▶ Work to complete
For the listing below, output exactly the lines from the line with "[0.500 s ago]" up to and including the line with "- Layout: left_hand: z", and no other lines.

▶ Available data
- - - - -
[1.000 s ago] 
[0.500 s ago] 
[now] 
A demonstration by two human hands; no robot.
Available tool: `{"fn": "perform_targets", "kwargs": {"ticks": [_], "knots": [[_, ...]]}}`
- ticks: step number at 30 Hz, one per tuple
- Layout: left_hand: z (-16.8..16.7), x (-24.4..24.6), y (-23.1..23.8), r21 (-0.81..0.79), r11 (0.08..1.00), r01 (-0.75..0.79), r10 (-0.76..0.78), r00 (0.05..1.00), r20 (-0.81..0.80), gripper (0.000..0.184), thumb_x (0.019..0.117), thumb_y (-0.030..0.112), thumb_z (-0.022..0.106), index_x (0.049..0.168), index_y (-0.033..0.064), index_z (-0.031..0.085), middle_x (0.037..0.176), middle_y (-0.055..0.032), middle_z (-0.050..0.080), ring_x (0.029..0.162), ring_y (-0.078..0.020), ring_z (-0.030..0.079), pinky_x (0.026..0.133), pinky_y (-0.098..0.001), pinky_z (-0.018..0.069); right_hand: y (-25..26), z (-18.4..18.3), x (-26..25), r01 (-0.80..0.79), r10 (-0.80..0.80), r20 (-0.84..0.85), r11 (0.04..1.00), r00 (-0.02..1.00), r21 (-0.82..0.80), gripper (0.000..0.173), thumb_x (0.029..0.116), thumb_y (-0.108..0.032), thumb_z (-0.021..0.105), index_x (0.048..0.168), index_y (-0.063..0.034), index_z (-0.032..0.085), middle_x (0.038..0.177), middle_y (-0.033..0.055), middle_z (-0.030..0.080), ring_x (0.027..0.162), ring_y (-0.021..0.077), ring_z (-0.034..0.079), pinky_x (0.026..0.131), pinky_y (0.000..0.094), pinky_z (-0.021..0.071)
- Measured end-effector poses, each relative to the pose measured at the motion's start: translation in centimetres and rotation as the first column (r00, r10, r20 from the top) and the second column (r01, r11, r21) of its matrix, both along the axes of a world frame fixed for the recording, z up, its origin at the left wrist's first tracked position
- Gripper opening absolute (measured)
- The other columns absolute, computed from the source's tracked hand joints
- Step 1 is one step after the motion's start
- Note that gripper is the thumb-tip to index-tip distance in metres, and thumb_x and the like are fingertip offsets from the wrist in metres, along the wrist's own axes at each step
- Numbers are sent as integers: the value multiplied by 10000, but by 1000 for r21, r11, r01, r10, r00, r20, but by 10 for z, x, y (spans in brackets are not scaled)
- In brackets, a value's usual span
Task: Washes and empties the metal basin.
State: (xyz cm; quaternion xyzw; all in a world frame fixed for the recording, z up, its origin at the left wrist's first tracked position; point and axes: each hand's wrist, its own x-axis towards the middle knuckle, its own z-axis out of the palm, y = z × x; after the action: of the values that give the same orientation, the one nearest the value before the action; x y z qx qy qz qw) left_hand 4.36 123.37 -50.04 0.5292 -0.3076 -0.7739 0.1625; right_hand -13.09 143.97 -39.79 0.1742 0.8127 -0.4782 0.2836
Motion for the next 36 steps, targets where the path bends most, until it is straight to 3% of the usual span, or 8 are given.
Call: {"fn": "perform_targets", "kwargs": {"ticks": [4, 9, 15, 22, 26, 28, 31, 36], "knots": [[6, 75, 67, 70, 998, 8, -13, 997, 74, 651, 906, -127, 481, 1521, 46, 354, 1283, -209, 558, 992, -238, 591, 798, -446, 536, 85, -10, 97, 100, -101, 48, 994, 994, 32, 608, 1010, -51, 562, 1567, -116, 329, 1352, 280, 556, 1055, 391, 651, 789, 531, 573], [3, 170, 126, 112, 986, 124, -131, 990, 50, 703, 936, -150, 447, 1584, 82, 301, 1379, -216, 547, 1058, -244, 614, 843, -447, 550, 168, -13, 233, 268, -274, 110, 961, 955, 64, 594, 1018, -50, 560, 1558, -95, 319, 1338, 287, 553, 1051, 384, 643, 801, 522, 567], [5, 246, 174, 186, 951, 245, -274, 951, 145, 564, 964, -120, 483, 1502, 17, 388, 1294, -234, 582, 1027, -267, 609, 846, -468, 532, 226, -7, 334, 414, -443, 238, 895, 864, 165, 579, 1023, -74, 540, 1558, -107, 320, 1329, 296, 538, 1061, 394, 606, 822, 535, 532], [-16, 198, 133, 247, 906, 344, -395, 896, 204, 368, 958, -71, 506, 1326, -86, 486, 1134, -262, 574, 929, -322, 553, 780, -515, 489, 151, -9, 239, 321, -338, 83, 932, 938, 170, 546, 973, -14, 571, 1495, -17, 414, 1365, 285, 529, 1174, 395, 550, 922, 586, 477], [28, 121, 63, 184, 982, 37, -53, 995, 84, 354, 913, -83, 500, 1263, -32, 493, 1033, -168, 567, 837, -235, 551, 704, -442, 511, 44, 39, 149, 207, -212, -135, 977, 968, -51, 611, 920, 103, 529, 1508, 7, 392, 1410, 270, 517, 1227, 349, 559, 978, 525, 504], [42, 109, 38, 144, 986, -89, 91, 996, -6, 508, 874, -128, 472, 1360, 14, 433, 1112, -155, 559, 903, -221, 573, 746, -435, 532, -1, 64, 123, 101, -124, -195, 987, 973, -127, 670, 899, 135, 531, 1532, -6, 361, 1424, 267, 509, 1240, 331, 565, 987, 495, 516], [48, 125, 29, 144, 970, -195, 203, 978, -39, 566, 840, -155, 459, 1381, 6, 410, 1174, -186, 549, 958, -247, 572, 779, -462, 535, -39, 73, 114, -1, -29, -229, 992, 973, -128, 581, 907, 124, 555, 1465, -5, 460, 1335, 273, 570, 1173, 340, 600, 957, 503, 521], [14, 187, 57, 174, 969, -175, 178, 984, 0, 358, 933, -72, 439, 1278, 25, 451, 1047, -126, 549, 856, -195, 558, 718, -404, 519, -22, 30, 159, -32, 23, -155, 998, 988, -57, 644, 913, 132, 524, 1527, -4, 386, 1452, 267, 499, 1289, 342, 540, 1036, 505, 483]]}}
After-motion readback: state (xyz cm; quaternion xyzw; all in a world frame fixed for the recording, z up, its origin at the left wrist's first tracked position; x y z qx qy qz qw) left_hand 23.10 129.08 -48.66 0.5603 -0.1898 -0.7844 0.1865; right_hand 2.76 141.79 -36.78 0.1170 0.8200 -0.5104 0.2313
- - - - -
▶ Response to the exercise
[0.500 s ago] 
[now] 
A demonstration by two human hands; no robot.
Available tool: `{"fn": "perform_targets", "kwargs": {"ticks": [_], "knots": [[_, ...]]}}`
- ticks: step number at 30 Hz, one per tuple
- Layout: left_hand: z (-16.8..16.7), x (-24.4..24.6), y (-23.1..23.8), r21 (-0.81..0.79), r11 (0.08..1.00), r01 (-0.75..0.79), r10 (-0.76..0.78), r00 (0.05..1.00), r20 (-0.81..0.80), gripper (0.000..0.184), thumb_x (0.019..0.117), thumb_y (-0.030..0.112), thumb_z (-0.022..0.106), index_x (0.049..0.168), index_y (-0.033..0.064), index_z (-0.031..0.085), middle_x (0.037..0.176), middle_y (-0.055..0.032), middle_z (-0.050..0.080), ring_x (0.029..0.162), ring_y (-0.078..0.020), ring_z (-0.030..0.079), pinky_x (0.026..0.133), pinky_y (-0.098..0.001), pinky_z (-0.018..0.069); right_hand: y (-25..26), z (-18.4..18.3), x (-26..25), r01 (-0.80..0.79), r10 (-0.80..0.80), r20 (-0.84..0.85), r11 (0.04..1.00), r00 (-0.02..1.00), r21 (-0.82..0.80), gripper (0.000..0.173), thumb_x (0.029..0.116), thumb_y (-0.108..0.032), thumb_z (-0.021..0.105), index_x (0.048..0.168), index_y (-0.063..0.034), index_z (-0.032..0.085), middle_x (0.038..0.177), middle_y (-0.033..0.055), middle_z (-0.030..0.080), ring_x (0.027..0.162), ring_y (-0.021..0.077), ring_z (-0.034..0.079), pinky_x (0.026..0.131), pinky_y (0.000..0.094), pinky_z (-0.021..0.071)

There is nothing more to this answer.